I tried to inference the model with syncbatchnorm layer ( Actually, it becomes batchnorm layer after load from checkpoint ). The results turned to be different between:

  1. Only turn on evaluate mode.
model.eval()
# inference...
  1. Manually set track_running_stats of each BN layer to False after model.eval().
model.eval()
set_BN_track_running_stats(model, False)
# do inference..

It is strange that the second one is much better than first one on early epochs. Is this also a version problem?

P.S. However, after more epochs training, results of two inference method are similiar but still has small differences.

Below is sample code of set_BN_track_running_stats():

def set_BN_track_running_stats(module, ifTrack=True):
    if isinstance(module, torch.nn.modules.batchnorm._BatchNorm):
        module.track_running_stats = ifTrack
    for child in module.children():
        set_BN_track_running_stats(module = child, ifTrack=ifTrack)

Yes. Validate on all GPUs works. But shouldn’t model.eval() aotomatically disable sync process?

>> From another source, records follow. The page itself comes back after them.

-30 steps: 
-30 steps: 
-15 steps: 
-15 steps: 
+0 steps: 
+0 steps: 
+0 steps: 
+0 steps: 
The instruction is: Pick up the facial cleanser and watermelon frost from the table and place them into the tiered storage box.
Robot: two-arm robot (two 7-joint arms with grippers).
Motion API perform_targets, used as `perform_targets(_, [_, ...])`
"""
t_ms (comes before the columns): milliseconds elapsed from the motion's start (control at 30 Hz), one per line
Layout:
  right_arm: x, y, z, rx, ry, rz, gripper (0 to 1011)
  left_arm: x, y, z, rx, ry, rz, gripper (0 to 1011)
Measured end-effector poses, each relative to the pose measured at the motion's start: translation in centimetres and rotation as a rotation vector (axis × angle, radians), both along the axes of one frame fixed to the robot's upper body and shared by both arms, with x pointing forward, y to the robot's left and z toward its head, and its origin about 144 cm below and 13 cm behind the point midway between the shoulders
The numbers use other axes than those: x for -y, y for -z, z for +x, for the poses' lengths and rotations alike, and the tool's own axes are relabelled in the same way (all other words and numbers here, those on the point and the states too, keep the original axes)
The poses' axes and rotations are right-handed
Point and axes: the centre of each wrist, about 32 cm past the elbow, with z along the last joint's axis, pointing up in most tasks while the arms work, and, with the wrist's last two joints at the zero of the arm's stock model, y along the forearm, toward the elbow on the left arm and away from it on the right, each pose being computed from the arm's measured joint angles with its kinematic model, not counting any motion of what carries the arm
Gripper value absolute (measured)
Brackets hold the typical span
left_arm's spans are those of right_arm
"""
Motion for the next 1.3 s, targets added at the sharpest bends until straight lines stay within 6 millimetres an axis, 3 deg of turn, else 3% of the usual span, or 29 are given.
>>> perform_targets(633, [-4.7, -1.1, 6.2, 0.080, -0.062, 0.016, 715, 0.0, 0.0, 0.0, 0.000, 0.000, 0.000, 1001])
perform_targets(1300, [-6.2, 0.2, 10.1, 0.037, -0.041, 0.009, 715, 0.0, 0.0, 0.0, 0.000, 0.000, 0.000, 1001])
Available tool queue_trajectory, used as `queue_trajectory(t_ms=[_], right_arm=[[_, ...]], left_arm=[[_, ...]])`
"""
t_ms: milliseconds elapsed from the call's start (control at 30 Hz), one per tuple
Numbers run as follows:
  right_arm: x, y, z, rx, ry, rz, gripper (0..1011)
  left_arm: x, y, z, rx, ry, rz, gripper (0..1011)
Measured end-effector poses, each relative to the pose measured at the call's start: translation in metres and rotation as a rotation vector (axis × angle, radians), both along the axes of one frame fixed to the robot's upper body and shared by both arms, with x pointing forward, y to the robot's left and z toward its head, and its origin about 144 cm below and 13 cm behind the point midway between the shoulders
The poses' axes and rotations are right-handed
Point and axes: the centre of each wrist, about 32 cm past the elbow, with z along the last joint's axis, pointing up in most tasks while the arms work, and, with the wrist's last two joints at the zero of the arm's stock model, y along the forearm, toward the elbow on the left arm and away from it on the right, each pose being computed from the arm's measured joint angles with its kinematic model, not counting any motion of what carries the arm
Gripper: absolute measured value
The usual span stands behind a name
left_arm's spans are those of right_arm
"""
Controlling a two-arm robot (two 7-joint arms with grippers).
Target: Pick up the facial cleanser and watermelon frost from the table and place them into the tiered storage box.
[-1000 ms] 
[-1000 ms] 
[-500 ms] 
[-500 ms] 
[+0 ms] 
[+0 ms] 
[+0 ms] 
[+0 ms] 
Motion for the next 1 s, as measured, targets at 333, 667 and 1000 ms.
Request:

BTW, thanks for your reply.

Are you referring to PyTorch v1.1.0 here? If so, I’d suggest upgrading to PyTorch 1.7 which is the latest version to see if this problem still persists.

Good point, I’ve opened an issue for this: https://github.com/pytorch/pytorch/issues/48988

1 Like

Thanks greatly for your reply. I will try v1.7.

I upgrade torch to 1.7 today. The problem is gone. I think it is a 1.1.0 problem. Thanks again for you help.

Actually. I met another problem after I upgrade to V1.7.0. The result cames to be much worse than it on 1.1. Could you help me with that?